A local legislator is hoping more voters can have a say on cityhood proposals that would carve a new city from an existing one.
State Rep. Shea Roberts (D-Sandy Springs) said Wednesday that she filed legislation in the House that, if passed, would change the rules related to the deannexation of a city to create a new city.
Roberts made the announcement during the Jan. 12 meeting of the joint House and Senate Atlanta Legislative Delegation, which focused solely on legislation that aims to create a new “Buckhead City” from Atlanta.
Currently, if that legislation is approved by the Georgia General Assembly, a referendum would be placed on the 2022 ballot and only Buckhead residents could vote whether to form a new city.
But Roberts wants all of Atlanta to weigh in.
In an email after the meeting, Roberts said her legislation would require a 57.5% vote of an entire city in order to deannex a portion and form a new city.
“In this case, all of Atlanta would get to weigh in on Buckhead City,” she said. “Why shouldn’t Morningside, Bankhead, Ansley, Reynoldstown, Midtown, and every other neighborhood in Atlanta have a say in losing 29% of its revenue?
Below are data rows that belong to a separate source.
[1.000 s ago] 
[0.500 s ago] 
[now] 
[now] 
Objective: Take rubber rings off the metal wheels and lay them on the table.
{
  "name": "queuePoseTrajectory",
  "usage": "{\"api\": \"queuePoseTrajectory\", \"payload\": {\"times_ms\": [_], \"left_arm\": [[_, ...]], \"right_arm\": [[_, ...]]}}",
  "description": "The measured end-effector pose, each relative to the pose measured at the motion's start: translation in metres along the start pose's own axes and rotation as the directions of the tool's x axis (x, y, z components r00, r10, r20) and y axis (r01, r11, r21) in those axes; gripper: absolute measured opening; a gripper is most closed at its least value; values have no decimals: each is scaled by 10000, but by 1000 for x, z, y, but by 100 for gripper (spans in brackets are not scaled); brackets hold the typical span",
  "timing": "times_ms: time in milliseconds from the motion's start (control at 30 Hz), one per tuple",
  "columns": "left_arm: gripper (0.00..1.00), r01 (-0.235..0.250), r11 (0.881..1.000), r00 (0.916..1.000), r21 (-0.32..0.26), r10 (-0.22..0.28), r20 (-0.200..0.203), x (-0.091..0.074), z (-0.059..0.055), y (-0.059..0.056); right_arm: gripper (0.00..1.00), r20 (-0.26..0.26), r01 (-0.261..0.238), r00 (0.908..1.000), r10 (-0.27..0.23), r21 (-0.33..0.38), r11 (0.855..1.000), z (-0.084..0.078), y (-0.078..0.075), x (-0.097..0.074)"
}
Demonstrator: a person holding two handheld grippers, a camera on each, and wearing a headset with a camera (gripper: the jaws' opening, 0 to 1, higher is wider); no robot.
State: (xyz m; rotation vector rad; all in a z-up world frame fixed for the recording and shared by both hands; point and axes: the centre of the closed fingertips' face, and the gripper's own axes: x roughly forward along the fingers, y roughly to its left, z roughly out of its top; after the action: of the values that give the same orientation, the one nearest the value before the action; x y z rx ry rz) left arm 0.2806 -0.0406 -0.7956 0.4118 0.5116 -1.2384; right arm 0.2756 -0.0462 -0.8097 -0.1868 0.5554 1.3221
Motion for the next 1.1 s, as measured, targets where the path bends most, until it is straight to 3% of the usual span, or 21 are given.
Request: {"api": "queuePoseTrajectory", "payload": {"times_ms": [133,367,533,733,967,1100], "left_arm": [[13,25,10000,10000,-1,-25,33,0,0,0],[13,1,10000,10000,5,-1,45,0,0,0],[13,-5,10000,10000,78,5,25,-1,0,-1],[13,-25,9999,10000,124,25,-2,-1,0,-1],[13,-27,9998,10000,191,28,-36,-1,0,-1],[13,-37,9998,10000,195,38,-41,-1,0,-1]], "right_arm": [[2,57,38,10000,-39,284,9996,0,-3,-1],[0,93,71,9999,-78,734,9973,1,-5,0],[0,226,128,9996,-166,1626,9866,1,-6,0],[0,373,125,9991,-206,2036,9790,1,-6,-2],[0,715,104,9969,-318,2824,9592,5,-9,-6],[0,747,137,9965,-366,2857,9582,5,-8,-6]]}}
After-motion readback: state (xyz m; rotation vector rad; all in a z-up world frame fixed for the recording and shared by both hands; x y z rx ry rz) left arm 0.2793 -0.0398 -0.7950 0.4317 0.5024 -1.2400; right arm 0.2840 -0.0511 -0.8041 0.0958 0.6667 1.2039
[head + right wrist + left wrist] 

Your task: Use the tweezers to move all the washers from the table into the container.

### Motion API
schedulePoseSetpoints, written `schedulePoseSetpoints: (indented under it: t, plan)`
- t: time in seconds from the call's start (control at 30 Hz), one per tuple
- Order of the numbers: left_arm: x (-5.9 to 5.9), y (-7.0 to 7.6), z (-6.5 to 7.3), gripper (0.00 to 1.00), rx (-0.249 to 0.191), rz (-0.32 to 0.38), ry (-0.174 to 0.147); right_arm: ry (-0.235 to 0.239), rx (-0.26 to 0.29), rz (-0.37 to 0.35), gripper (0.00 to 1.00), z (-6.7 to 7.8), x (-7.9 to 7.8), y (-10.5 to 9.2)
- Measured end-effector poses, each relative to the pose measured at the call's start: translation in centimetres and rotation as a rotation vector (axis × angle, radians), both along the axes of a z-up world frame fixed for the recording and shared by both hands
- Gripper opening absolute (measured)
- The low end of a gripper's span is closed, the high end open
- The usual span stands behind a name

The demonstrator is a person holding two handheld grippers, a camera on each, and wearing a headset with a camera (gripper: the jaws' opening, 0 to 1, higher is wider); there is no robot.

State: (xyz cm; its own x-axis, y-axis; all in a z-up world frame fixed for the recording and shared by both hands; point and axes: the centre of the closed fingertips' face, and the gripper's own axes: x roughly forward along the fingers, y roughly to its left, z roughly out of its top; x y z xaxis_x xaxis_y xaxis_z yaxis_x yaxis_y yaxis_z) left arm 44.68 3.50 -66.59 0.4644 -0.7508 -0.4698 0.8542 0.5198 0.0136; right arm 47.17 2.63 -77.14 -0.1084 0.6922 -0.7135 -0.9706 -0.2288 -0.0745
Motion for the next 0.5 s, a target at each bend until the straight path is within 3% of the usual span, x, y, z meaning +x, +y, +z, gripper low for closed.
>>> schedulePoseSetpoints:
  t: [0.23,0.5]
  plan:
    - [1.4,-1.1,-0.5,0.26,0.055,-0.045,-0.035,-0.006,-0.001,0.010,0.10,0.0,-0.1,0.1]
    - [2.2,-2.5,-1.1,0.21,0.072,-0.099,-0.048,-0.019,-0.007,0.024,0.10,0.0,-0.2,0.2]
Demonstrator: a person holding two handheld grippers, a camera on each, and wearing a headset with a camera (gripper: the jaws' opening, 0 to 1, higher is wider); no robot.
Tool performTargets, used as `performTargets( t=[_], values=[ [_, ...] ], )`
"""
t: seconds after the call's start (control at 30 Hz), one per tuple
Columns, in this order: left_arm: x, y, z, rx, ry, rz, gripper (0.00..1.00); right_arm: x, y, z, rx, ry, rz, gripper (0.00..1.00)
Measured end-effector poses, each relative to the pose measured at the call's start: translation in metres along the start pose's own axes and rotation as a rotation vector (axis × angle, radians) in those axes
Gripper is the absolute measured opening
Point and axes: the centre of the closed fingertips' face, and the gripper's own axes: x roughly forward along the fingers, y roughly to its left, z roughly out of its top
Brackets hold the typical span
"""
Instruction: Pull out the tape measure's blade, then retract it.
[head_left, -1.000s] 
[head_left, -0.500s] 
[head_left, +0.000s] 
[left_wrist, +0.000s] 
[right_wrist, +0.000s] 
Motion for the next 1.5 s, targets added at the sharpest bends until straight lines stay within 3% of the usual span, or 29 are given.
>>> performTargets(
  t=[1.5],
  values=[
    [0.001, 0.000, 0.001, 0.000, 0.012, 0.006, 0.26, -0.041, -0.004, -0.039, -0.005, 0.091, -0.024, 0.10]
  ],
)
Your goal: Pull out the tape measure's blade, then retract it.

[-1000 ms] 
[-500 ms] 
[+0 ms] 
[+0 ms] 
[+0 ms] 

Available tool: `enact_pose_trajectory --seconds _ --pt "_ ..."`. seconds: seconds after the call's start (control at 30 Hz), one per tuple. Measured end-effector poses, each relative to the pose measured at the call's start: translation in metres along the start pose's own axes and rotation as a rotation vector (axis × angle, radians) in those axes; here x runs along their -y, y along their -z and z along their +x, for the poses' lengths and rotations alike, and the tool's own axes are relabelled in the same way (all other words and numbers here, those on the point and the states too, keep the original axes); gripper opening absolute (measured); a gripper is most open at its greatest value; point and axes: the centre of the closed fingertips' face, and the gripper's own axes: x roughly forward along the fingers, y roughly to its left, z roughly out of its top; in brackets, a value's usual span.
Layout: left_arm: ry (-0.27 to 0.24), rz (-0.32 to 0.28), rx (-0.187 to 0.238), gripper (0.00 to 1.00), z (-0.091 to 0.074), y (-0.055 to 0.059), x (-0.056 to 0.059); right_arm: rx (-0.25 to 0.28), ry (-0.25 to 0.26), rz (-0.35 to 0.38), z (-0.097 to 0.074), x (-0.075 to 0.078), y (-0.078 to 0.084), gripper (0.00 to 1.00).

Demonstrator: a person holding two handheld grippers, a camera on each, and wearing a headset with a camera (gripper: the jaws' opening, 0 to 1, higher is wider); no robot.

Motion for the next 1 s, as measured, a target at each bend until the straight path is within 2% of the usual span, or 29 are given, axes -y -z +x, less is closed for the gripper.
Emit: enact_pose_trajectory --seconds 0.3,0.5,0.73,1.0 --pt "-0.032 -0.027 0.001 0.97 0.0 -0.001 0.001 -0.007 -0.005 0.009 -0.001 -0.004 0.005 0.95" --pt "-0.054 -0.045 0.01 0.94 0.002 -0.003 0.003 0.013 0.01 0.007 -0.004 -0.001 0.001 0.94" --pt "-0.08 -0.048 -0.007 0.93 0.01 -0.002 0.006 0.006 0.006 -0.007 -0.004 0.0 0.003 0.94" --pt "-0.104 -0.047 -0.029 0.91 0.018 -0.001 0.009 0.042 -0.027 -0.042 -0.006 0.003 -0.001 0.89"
This is unprecedented for a reason and such a decision should not be made without hearing from everyone affected.”
Roberts said a first reading of the legislation is set for Friday.
The Wednesday meeting of the Atlanta legislative delegation, hosted by Rep. Betsy Holland (D-Atlanta) and Sen. Nan Orrock (D-Atlanta), featured a slew of speakers against the Buckhead cityhood effort.
That included Atlanta Mayor Andre Dickens and Erica Long, senior policy and governmental affairs advisor for Atlanta Public Schools, who spoke at length about the issues Buckhead City could create for the approximately 5,000 students in Buckhead.
Holland said cityhood leader Bill White, chairman and CEO of the Buckhead Exploratory Committee, was invited to the meeting. He didn’t attend despite being offered other times to accomodate his schedule, she said.